W. JOSEPH CAMPBELL: On occasion, that’s absolutely the case. On occasion, they were. But I think overall they had a pretty good sense of what the news was and largely went after it in a very aggressive and responsible manner. I know that sounds a little bit unusual to say that Hearst’s newspapers were largely responsible, but they had very good journalists working for them, and these guys were not, you know, hype-mongerers or anything like that, necessarily. I mean, on occasion they did go out of control and were a bit over the top, but overall, day in and day out, reading the yellow press, it’s really difficult to be unimpressed by the zeal and the enterprise that they demonstrated.
BOB GARFIELD: Tell me about the term “yellow journalism,” where does it come from?
W. JOSEPH CAMPBELL: It has its origins in the outrage, if you will, of a New York City newspaper editor, Ervin Wardman, the editor of The New York Press, a now-defunct daily newspaper that was a rival of Hearst but a much smaller newspaper. And Wardman took exception to some of the excesses of yellow journalism – it wasn't called that yet. And he was searching in late 1896, early 1897, for a term by which he could use to denigrate the newspapers and the content of the newspapers of Hearst and Pulitzer. And he experimented with different phrases, including the term “nude journalism” as if the newspapers of Hearst and Pulitzer were lacking in any kind of morals. He tried that out for an issue or two. It really didn't catch on. Then he landed on the term, inspired in part by the appearance in Hearst’s and Pulitzer’s newspapers of a color comic in which the main character was the young little kid who was known as “The Yellow Kid.” He landed on the name “yellow kid journalism,” quickly shortened it to “yellow journalism” and the name caught on. And it was widely used, within weeks, across the country and has been with us ever since.
BOB GARFIELD: You know, if there were a responsibility-ometer, where would the Hearst in papers -- where would the needle be between one and ten?
W. JOSEPH CAMPBELL: It would be, on a year-in and year-out basis, about an 8, maybe 8.5.
BOB GARFIELD: So net-net, do I take it that you throw in with Jack Shafer that the America broadsheet press could get a little yellower and we'd be none the worse for it?
W. JOSEPH CAMPBELL: The energy and the effervescence of yellow journalism certainly, certainly could be adopted in many respects in daily American newspapers.
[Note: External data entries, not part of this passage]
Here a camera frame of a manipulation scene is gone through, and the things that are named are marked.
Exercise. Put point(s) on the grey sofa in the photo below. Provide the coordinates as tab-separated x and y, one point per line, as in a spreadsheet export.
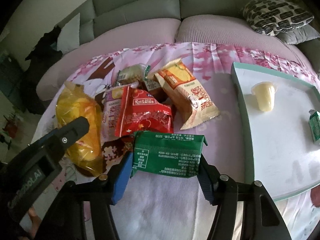
109	25

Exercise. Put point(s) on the person left hand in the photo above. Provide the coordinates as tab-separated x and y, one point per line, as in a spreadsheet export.
35	222

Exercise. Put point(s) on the jelly pudding cup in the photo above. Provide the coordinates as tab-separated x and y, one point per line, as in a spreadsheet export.
264	93

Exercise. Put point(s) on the orange swiss roll packet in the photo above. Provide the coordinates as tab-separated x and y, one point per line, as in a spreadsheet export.
186	93

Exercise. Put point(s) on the brown milk biscuit packet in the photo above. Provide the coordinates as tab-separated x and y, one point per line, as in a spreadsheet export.
113	151

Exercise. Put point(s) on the purple swiss roll packet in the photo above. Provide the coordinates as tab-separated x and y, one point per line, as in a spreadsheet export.
112	103

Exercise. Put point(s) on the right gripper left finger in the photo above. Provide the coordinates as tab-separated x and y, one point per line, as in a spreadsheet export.
120	175

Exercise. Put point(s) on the teal white box tray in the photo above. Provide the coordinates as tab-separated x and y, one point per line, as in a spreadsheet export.
279	148

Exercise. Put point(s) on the dark green biscuit packet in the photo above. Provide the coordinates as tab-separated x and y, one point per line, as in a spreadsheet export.
168	154

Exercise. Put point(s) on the round cookies clear packet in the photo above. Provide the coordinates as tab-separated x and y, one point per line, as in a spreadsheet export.
132	74

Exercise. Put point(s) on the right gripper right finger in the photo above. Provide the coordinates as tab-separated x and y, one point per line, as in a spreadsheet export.
208	177

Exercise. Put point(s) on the pink sofa seat cover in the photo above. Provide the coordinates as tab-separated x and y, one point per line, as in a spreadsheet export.
156	32

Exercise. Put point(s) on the yellow soft bread packet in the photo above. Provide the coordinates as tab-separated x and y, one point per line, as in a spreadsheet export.
80	127

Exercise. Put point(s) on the red snack packet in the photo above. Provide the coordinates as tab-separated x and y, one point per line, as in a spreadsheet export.
140	111

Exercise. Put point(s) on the grey cushion right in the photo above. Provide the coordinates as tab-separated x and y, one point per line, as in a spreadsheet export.
299	35

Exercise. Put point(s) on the dark clothing on sofa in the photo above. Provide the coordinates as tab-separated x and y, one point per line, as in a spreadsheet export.
44	55

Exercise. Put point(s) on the black white patterned cushion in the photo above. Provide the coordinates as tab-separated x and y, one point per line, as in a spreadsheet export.
271	17

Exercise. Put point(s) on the cartoon print cloth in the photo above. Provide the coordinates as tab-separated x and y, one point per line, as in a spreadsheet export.
155	206

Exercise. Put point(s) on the light grey cushion left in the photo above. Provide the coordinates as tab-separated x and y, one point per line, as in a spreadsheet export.
69	38
I mean, a lot of newspapers today tend to be staid, boring, predictable, and those are the features that you would not typically associate with yellow journalism, as it was practiced 110 years ago.
BOB GARFIELD: Okay Joe, thank you.
W. JOSEPH CAMPBELL: Thank you very much.
BOB GARFIELD: W. Joseph Campbell is a professor at American University’s School of Communication and author of Yellow Journalism: Puncturing the Myths, Defining the Legacies.